Malta's largest insurance provider has moved to assure clients that their policies are fully secured, even though the group's investment in an Italian firm has put it severely in the red.

Middlesea Insurance plc's Italian subsidiary contributed to a record loss of €29 million up to the third quarter of the year, completely wiping out the €6 million profit made from local operations. This meant a net loss to the group of €22 million.

But MSI executive chairman Mario Grech told The Sunday Times: "The haemorrhage of our Italian subsidiary is over..."

Bar any catastrophic event in Malta and depending on whether the recession will persist next year, Mr Grech said he expected "considerable changes" in figures in 2010. More importantly, he insisted the losses would not impact in any way local policy holders.

He said once Progress Assicurazioni Spa was taken out of the equation, all local operations - Middlesea Insurance, Middlesea Valletta Life, International Insurance Management Services and Growth Investments - were making a profit.

Middlesea started as a reinsurance company in 1981, and in 1994 set up a specialist life company - Middlesea Valletta Life Assurance Company Ltd, which now boasts €1 billion in assets.

In 2000, it acquired 51 per cent of Progress Assicurazioni Spa in view of the liberalisation of the motor insurance sector in Italy. The Italian venture was initially worthwhile but in February 2007 the so-called Bersani Laws came into effect in Italy, introducing direct settlement of motor accident claims.

According to Mr Grech, its implementation was flawed, since the driver who was not at fault had to resort to his own insurance, which would then be able to recover just part of the damages. This change in the law alone impacted Progress Assicurazioni to the tune of €16 million.

With the benefit of hindsight, should Middlesea have divested its share in Progress Assicurazioni back in 2007?

"Nobody saw the real effect of these new laws coming. They were sold to everyone on grounds that the claims would have been balanced out," Mr Grech said.

The impact of the Bersani Laws was compounded by the international financial crisis and the subsequent recession.

"You know what the recession means to insurance?
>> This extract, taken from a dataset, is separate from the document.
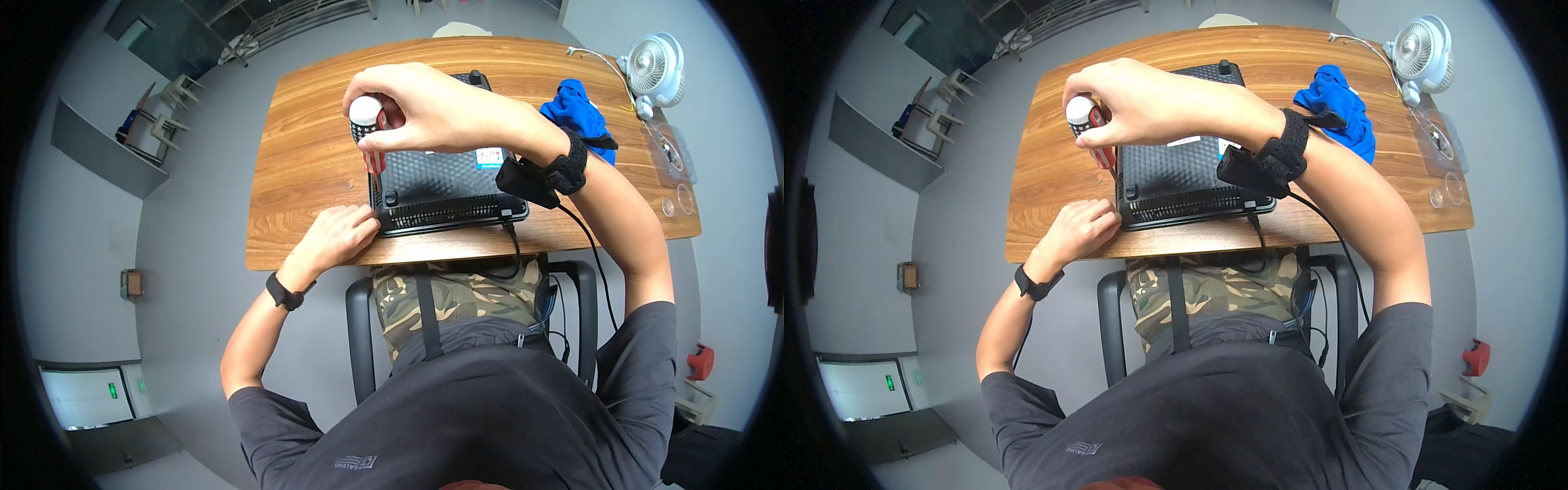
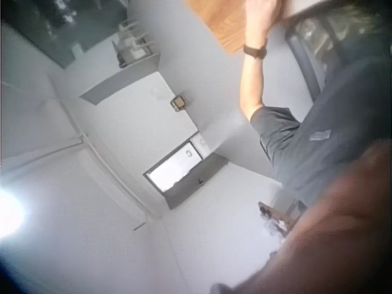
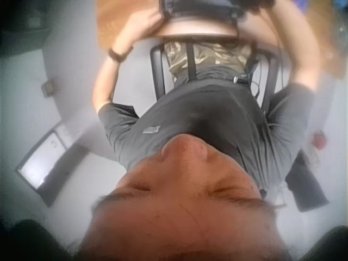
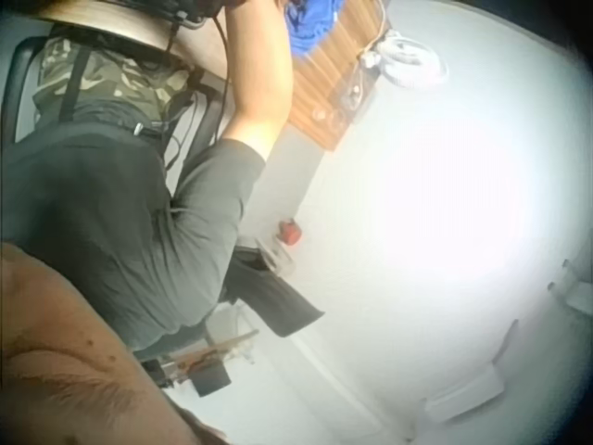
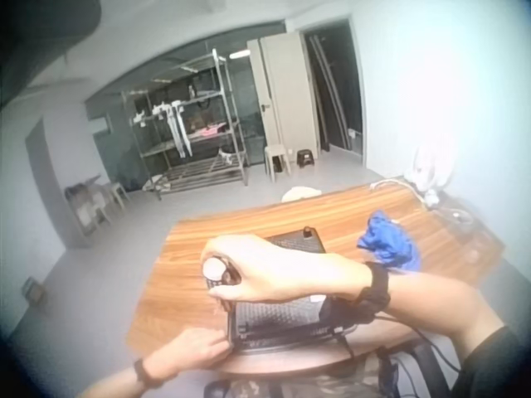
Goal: The person wipes the top surface of a portable induction cooktop with a blue cloth, then flips it over. Using a screwdriver, they remove multiple screws from the bottom casing and lift off the cover to reveal the internal fan and components.
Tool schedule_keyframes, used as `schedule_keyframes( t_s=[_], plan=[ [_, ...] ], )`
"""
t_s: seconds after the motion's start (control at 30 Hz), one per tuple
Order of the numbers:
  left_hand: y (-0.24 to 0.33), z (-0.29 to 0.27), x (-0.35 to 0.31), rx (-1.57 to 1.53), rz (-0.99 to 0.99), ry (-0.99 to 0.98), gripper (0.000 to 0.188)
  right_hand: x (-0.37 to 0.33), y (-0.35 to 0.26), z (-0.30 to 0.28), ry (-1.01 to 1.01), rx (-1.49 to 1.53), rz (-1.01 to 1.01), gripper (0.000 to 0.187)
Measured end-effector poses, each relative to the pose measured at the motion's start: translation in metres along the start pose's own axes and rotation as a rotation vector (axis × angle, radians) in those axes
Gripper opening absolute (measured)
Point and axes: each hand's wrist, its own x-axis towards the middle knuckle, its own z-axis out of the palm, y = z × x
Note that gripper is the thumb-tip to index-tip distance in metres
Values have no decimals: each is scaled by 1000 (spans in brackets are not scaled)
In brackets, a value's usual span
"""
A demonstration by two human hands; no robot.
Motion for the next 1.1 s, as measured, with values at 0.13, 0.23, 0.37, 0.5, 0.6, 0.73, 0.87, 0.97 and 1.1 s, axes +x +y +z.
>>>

Higher moral hazards... fraudulent claims. And we've seen higher frequency of claims and severity since then." Progress Assicurazioni operates mainly south of Rome, known for more fraudulent practices.

In 2007, the Progress premium income was around €70 million and in 2008 it totalled €85 million. Business for 2010 is expected to be "right-sized" to €15 million.
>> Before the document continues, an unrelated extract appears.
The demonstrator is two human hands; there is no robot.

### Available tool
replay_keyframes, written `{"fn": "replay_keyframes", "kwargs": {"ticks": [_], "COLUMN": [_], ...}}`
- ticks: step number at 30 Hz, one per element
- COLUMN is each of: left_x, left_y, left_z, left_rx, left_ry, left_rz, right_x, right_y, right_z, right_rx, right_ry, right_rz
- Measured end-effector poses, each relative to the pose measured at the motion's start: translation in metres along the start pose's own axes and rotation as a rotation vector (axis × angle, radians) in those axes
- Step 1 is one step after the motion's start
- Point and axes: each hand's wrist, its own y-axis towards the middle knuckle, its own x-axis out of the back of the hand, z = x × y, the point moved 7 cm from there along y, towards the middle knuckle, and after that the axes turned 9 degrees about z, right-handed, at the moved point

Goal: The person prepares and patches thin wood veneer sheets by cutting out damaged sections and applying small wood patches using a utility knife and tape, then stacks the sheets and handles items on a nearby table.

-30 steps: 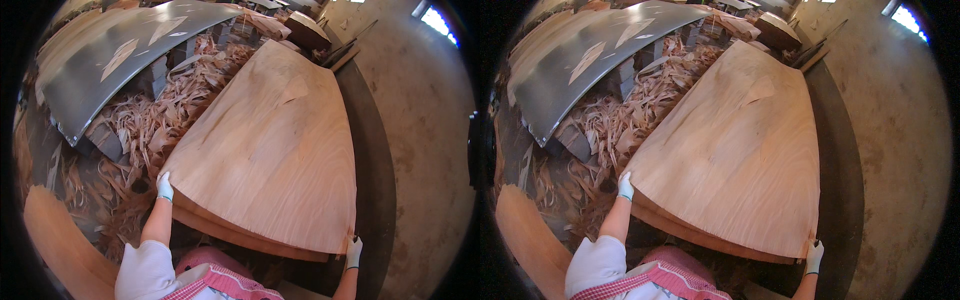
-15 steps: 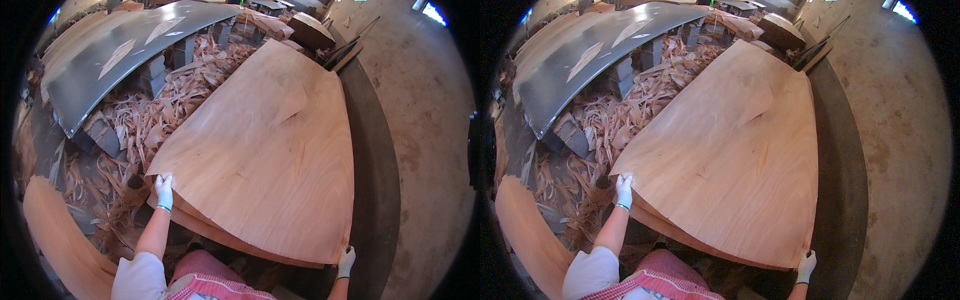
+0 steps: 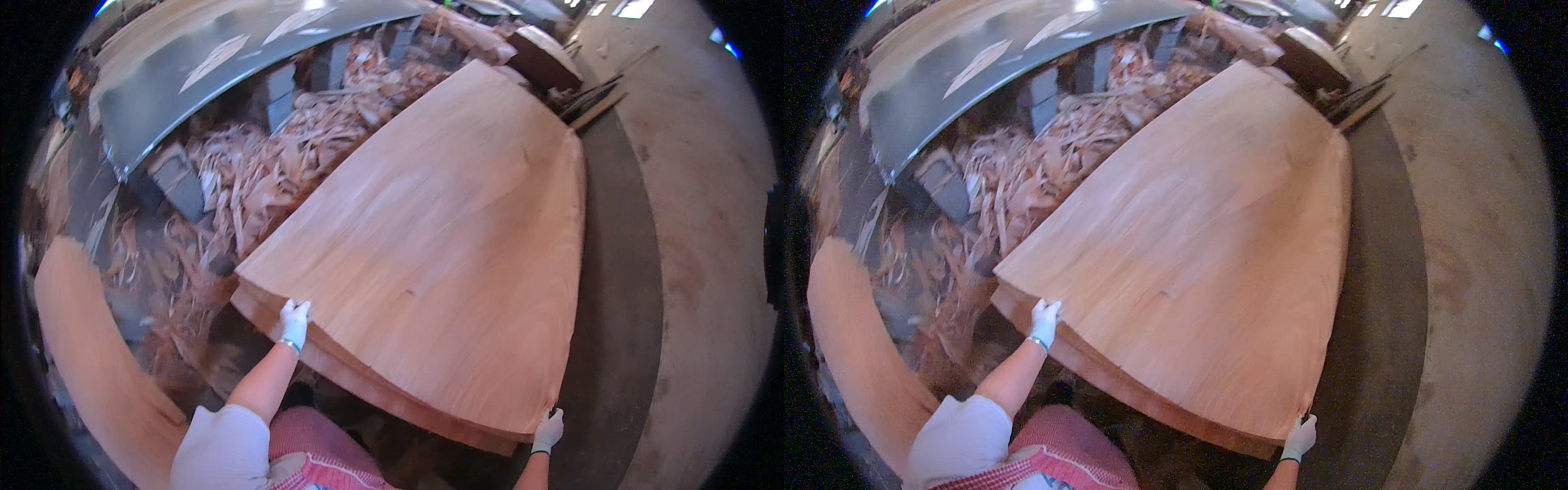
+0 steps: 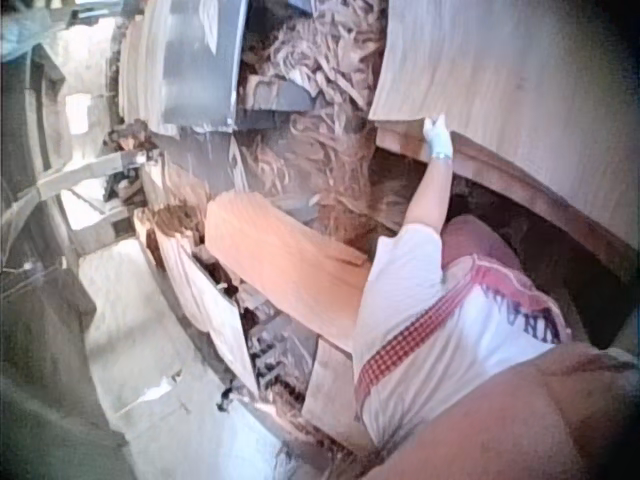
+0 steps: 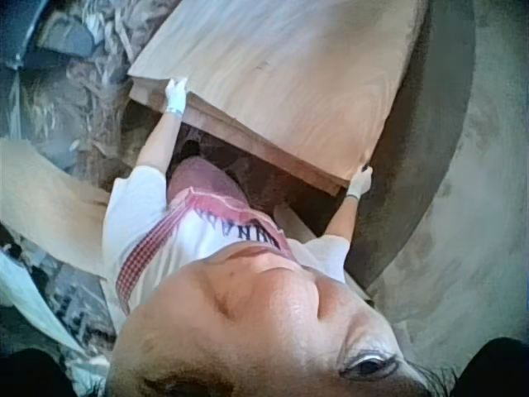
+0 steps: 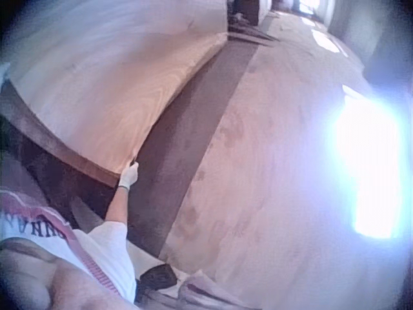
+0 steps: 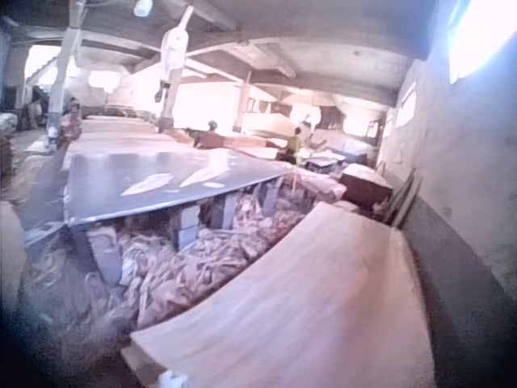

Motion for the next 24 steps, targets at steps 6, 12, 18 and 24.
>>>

The group incurred a €21 million cost to carry out the necessary remedies to get Progress Assicurazioni back on its feet. This year the group embarked on an exercise to modify the portfolio and terminated the contract of 115 agents who were writing business for Progress.

Premium rates in Italy were increased and specialist claims management was appointed to help monitor the settlement of claims.

The management, which Mr Grech said was not well prepared for the changes, has since been replaced.

The good news is that Middlesea has already been approached by investors to sell off its share in Progress Assicurazioni, even though it is currently not marketing to sell.

"Insurance is not a switch. You see something, you correct it, but the effects aren't seen immediately. There is a tail of at least 24 months to see the changes made," Mr Grech said.

Middlesea has just launched a rights issue to increase its authorised and issued share capital. Backed by major local and international investors, it is a share issue offered to existing shareholders in proportion to their current shareholding.

"Until this time, Middlesea never went to the shareholders for any capital increase. We did it all from re-tained profits," Mr Grech pointed out.

"And we are doing it to enhance the balance sheet to its previous financial strength," he said, well aware that in the past two years the group balance sheet has been impacted adversely by some 50 per cent compared with its 2007 levels.